Chief Judge James E. Boasberg, of the U.S. District Court for the District of Columbia, found fault with the U.S. Department of Health and Human Services’ 2020 approval of various aspects of HIP 2.0—including POWER Accounts and the lack of retroactive coverage.

Former Gov. Mitch Daniels first introduced the consumer-driven, cost-sharing approach in 2007 when the state expanded Medicaid to moderate-income workers. Gov. Mike Pence developed the program even further.

The full extent of the ruling was unclear Thursday night and a spokesperson with the Family and Social Services Administration said the agency was reviewing the ruling.

POWER Accounts, a sort of premium for Medicaid enrollees above a certain income threshold, have been paused since the COVID-19 pandemic started in 2020 but were set to restart for HIP’s 762,276 beneficiaries on July 1.

Earlier this month, FSSA said in a statement that state law requires the agency to charge for a POWER Account contribution, a claim it repeated in the legal battle. Striking the POWER Accounts could therefore unravel the whole HIP program, the state argued.

Boasberg disagreed.

“Because Plaintiffs—like all members of the expansion population—derive their eligibility for Medicaid through Indiana’s state plan … they would remain Medicaid eligible even if the Secretary’s 2020 approval is vacated, unless and until the State takes additional action to terminate their coverage,” he wrote.

Risks to coverage

HIP offers a two-tiered plan to all non-disabled adults in Indiana with incomes at or below 138% of the federal poverty level (FPL). It restricts coverage, however, in several ways, including by charging monthly income-based premiums and offering no retroactive coverage.

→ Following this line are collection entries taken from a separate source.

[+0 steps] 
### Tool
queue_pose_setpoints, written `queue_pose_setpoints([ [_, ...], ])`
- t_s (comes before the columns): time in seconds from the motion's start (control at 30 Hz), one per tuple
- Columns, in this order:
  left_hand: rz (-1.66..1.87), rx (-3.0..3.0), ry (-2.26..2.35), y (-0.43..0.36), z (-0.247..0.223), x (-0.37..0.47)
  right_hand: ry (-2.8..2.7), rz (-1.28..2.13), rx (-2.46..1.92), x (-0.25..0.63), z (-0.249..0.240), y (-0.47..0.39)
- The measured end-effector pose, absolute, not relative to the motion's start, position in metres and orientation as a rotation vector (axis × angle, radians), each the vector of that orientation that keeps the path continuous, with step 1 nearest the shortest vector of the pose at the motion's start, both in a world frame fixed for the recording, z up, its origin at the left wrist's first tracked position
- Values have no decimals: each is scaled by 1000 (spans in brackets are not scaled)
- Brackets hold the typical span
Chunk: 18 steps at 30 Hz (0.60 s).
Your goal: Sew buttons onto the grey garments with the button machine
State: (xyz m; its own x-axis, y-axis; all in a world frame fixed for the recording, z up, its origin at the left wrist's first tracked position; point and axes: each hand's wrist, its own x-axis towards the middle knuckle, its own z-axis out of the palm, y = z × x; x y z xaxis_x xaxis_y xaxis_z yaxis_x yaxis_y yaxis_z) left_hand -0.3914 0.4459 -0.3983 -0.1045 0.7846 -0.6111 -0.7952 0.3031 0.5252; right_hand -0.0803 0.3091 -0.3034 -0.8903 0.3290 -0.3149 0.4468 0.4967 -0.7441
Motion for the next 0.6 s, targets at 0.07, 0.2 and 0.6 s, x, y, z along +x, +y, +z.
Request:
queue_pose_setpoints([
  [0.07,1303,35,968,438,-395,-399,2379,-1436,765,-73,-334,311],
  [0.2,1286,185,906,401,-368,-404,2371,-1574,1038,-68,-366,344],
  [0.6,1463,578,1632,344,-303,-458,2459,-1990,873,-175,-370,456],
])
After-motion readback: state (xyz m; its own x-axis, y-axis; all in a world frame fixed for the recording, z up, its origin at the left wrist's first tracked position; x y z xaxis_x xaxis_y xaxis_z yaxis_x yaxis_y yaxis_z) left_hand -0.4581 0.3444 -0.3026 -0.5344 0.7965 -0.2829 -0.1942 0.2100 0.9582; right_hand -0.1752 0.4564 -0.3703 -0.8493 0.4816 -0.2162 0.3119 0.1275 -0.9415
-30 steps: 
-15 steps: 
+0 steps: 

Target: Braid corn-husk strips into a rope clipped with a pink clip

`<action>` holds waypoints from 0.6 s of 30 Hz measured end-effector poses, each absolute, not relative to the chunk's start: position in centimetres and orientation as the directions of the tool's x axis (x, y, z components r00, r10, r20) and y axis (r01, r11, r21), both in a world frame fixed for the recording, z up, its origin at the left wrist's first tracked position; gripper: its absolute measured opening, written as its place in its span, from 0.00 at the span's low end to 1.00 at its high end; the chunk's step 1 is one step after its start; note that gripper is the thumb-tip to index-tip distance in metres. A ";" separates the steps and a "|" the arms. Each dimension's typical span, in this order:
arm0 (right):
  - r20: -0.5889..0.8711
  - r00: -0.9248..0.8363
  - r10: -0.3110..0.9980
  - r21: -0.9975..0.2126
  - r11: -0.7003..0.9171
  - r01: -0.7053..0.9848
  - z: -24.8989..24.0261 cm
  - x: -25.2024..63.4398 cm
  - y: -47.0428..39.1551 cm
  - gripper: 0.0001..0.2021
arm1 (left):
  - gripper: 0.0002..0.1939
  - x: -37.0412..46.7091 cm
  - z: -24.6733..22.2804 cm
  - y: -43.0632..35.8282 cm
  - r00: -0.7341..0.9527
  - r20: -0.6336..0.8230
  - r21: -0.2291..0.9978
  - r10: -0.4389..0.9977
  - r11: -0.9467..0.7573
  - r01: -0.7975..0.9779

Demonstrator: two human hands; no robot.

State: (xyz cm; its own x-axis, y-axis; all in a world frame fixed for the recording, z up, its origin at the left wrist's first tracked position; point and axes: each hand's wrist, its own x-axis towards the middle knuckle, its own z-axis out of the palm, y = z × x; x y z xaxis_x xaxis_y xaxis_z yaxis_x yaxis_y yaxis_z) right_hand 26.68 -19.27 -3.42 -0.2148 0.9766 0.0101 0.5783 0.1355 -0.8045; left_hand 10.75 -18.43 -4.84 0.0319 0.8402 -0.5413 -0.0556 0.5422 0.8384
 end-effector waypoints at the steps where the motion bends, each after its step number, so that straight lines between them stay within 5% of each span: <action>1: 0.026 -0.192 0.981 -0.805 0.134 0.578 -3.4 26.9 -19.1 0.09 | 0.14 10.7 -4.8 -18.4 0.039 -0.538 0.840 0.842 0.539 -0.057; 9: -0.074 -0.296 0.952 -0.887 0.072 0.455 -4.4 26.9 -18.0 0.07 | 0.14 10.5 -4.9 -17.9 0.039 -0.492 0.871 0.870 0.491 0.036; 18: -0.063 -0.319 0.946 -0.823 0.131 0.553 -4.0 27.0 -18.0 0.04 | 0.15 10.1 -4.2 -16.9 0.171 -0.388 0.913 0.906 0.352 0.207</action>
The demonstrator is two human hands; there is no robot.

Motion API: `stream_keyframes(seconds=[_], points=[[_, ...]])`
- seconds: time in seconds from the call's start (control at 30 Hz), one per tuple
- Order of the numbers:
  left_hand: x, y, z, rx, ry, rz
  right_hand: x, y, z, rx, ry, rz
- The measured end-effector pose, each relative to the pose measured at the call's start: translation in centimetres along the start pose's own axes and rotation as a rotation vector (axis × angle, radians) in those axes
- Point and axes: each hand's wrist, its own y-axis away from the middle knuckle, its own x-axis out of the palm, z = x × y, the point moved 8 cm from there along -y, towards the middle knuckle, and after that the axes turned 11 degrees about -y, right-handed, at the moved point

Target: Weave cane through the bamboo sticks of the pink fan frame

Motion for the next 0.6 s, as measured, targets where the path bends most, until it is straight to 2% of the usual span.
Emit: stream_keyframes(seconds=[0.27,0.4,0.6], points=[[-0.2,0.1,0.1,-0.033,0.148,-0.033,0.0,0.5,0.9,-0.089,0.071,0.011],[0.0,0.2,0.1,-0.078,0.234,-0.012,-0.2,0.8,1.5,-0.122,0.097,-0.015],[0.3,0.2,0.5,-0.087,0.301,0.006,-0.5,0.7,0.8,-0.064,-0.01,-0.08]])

The judge pointed to data showing that premiums have “threatened” coverage for thousands of Hoosiers.

For example, between February 2015 and November 2016, almost 10,000 individuals with incomes above 100% the FPL were disenrolled from HIP Plus for nonpayment of their premiums, and another almost 4,000 were disenrolled from HIP Basic for the same reason, according to data from various evaluations of HIP 2.0 cited by Boasberg.

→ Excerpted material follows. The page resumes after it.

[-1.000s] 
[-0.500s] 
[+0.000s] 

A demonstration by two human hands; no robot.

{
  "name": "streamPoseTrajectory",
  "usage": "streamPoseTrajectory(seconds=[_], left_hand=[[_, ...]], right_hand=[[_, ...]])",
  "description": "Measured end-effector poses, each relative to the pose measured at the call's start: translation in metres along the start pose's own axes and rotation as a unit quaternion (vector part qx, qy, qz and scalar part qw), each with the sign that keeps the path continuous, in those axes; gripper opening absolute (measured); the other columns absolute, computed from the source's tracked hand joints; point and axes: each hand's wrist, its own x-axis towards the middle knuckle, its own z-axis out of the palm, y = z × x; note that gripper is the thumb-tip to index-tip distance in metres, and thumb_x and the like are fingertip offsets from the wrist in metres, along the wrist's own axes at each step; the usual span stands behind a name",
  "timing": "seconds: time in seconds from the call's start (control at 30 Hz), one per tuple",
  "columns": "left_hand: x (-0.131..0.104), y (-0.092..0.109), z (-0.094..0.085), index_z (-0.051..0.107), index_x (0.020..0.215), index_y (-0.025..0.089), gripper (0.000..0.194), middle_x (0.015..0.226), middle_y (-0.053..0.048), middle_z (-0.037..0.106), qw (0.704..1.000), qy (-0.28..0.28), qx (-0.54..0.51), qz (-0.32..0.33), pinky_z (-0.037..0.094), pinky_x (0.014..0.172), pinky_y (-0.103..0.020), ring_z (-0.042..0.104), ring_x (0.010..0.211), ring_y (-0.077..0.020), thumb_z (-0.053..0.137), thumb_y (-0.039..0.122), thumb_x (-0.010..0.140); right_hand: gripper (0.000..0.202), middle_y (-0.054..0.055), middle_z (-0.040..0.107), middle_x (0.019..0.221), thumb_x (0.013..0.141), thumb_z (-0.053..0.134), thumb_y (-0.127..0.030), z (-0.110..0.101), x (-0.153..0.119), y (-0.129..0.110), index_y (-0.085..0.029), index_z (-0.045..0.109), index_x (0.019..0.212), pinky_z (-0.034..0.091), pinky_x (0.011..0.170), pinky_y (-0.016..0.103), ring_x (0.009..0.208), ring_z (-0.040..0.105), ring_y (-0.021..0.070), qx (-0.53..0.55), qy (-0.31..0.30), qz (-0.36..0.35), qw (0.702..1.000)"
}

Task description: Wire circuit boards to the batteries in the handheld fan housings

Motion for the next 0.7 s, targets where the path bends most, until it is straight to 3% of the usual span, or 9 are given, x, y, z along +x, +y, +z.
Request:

During that same period, an additional nearly 48,000 Hoosiers were found eligible for HIP 2.0 but never enrolled because they did not make their first premium payment, Boasberg said.

“In other words, nearly 60,000 Hoosiers—a whopping 29% of all Hoosiers subject to premiums—were disenrolled from or never enrolled in HIP 2.0 because of non-payment,” he wrote. “And over half of all beneficiaries, or 324,840 Indiana residents, who were required to pay premiums missed at least one payment in 2015–16.”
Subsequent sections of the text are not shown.